## The records
%%
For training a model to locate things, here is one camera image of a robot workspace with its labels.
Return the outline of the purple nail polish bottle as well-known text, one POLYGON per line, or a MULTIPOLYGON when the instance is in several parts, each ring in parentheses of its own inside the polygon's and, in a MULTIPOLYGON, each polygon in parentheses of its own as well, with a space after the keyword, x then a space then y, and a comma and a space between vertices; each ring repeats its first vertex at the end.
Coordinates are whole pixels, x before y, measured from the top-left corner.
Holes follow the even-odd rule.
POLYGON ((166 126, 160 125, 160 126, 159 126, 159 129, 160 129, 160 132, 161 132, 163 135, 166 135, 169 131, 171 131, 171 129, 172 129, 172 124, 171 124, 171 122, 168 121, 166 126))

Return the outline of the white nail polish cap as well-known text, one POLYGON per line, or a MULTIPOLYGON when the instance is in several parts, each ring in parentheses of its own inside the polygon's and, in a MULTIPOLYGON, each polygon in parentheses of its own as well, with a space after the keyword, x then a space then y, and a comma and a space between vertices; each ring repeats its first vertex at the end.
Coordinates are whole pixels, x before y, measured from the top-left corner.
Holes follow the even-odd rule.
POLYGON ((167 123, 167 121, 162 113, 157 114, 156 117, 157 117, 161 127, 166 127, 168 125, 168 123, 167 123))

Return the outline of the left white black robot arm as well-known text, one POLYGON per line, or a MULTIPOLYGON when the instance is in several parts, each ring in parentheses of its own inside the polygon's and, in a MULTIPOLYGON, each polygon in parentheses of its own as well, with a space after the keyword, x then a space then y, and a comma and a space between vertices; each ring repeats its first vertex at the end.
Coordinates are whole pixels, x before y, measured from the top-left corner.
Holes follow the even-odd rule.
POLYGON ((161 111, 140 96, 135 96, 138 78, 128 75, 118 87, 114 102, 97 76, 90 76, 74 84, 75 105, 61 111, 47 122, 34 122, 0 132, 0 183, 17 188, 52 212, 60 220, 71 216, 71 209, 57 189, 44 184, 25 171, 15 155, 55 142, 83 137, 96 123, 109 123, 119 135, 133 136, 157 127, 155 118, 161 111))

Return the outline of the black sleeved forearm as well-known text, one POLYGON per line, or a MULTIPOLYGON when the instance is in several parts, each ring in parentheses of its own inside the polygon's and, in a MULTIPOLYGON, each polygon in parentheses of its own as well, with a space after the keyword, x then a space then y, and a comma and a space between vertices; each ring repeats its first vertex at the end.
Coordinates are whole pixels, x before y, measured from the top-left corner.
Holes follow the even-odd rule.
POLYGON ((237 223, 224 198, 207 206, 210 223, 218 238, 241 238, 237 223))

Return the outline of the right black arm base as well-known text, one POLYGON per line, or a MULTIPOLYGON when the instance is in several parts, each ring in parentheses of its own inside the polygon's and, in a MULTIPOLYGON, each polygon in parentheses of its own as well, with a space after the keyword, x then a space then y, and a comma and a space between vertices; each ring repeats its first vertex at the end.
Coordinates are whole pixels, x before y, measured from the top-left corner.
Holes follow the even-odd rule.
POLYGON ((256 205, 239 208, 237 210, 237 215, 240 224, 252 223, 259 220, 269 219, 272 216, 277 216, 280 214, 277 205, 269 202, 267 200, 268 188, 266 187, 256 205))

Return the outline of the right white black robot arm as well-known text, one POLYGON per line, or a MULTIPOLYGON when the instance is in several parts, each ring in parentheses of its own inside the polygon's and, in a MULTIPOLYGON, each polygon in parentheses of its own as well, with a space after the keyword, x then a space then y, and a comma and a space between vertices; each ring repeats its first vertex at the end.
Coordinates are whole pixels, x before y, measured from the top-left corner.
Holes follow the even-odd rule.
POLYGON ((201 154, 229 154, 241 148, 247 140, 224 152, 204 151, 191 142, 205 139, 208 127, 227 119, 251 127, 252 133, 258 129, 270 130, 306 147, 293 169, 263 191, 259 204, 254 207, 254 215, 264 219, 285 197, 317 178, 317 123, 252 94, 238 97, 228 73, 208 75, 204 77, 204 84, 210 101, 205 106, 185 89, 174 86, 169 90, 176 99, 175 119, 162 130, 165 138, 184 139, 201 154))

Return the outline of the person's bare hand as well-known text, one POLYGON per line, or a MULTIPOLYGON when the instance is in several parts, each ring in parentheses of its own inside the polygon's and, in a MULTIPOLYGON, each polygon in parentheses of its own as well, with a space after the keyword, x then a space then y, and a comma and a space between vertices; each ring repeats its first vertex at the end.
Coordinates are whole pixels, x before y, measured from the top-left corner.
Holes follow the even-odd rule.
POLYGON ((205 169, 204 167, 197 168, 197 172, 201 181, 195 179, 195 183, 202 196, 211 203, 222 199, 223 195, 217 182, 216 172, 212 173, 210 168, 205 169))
%%
## What you should do
The whole listing above is to be output exactly.

## Solution
For training a model to locate things, here is one camera image of a robot workspace with its labels.
Return the outline of the purple nail polish bottle as well-known text, one POLYGON per line, or a MULTIPOLYGON when the instance is in several parts, each ring in parentheses of its own inside the polygon's and, in a MULTIPOLYGON, each polygon in parentheses of its own as well, with a space after the keyword, x then a space then y, and a comma and a space between vertices; each ring repeats its first vertex at the end.
Coordinates are whole pixels, x before y, measured from the top-left corner.
Holes follow the even-odd rule.
POLYGON ((166 126, 160 125, 160 126, 159 126, 159 129, 160 129, 160 132, 161 132, 163 135, 166 135, 169 131, 171 131, 171 129, 172 129, 172 124, 171 124, 171 122, 168 121, 166 126))

Return the outline of the white nail polish cap as well-known text, one POLYGON per line, or a MULTIPOLYGON when the instance is in several parts, each ring in parentheses of its own inside the polygon's and, in a MULTIPOLYGON, each polygon in parentheses of its own as well, with a space after the keyword, x then a space then y, and a comma and a space between vertices; each ring repeats its first vertex at the end.
Coordinates are whole pixels, x before y, measured from the top-left corner.
Holes follow the even-odd rule.
POLYGON ((167 123, 167 121, 162 113, 157 114, 156 117, 157 117, 161 127, 166 127, 168 125, 168 123, 167 123))

Return the outline of the left white black robot arm as well-known text, one POLYGON per line, or a MULTIPOLYGON when the instance is in several parts, each ring in parentheses of its own inside the polygon's and, in a MULTIPOLYGON, each polygon in parentheses of its own as well, with a space after the keyword, x then a space then y, and a comma and a space between vertices; each ring repeats its first vertex at the end.
Coordinates are whole pixels, x before y, measured from the top-left corner.
Holes follow the even-odd rule.
POLYGON ((161 111, 140 96, 135 96, 138 78, 128 75, 118 87, 114 102, 97 76, 90 76, 74 84, 75 105, 61 111, 47 122, 34 122, 0 132, 0 183, 17 188, 52 212, 60 220, 71 216, 71 209, 57 189, 44 184, 25 171, 15 155, 55 142, 83 137, 96 123, 109 123, 119 135, 133 136, 157 127, 155 118, 161 111))

Return the outline of the black sleeved forearm as well-known text, one POLYGON per line, or a MULTIPOLYGON when the instance is in several parts, each ring in parentheses of its own inside the polygon's and, in a MULTIPOLYGON, each polygon in parentheses of its own as well, with a space after the keyword, x then a space then y, and a comma and a space between vertices; each ring repeats its first vertex at the end.
Coordinates are whole pixels, x before y, measured from the top-left corner.
Holes follow the even-odd rule.
POLYGON ((237 223, 224 198, 207 206, 210 223, 218 238, 241 238, 237 223))

Return the outline of the right black arm base as well-known text, one POLYGON per line, or a MULTIPOLYGON when the instance is in several parts, each ring in parentheses of its own inside the polygon's and, in a MULTIPOLYGON, each polygon in parentheses of its own as well, with a space after the keyword, x then a space then y, and a comma and a space between vertices; each ring repeats its first vertex at the end.
Coordinates are whole pixels, x before y, measured from the top-left corner.
Holes follow the even-odd rule.
POLYGON ((256 205, 239 208, 237 210, 237 215, 240 224, 252 223, 259 220, 269 219, 272 216, 277 216, 280 214, 277 205, 269 202, 267 200, 268 188, 266 187, 256 205))

Return the outline of the right white black robot arm as well-known text, one POLYGON per line, or a MULTIPOLYGON when the instance is in several parts, each ring in parentheses of its own inside the polygon's and, in a MULTIPOLYGON, each polygon in parentheses of its own as well, with a space after the keyword, x then a space then y, and a comma and a space between vertices; each ring repeats its first vertex at the end.
Coordinates are whole pixels, x before y, measured from the top-left corner.
Holes follow the even-odd rule.
POLYGON ((201 154, 229 154, 241 148, 247 140, 224 152, 204 151, 191 142, 205 139, 208 127, 227 119, 251 127, 252 133, 258 129, 270 130, 306 147, 293 169, 263 191, 259 204, 254 207, 254 215, 264 219, 285 197, 317 178, 317 123, 252 94, 238 97, 228 73, 208 75, 204 77, 204 84, 210 101, 205 106, 185 89, 174 86, 169 90, 176 99, 175 119, 162 130, 165 138, 184 139, 201 154))

Return the outline of the person's bare hand as well-known text, one POLYGON per line, or a MULTIPOLYGON when the instance is in several parts, each ring in parentheses of its own inside the polygon's and, in a MULTIPOLYGON, each polygon in parentheses of its own as well, with a space after the keyword, x then a space then y, and a comma and a space between vertices; each ring repeats its first vertex at the end.
Coordinates are whole pixels, x before y, measured from the top-left corner.
Holes follow the even-odd rule.
POLYGON ((205 169, 204 167, 197 168, 197 172, 201 181, 195 179, 195 183, 202 196, 211 203, 222 199, 223 195, 217 182, 216 172, 212 173, 210 168, 205 169))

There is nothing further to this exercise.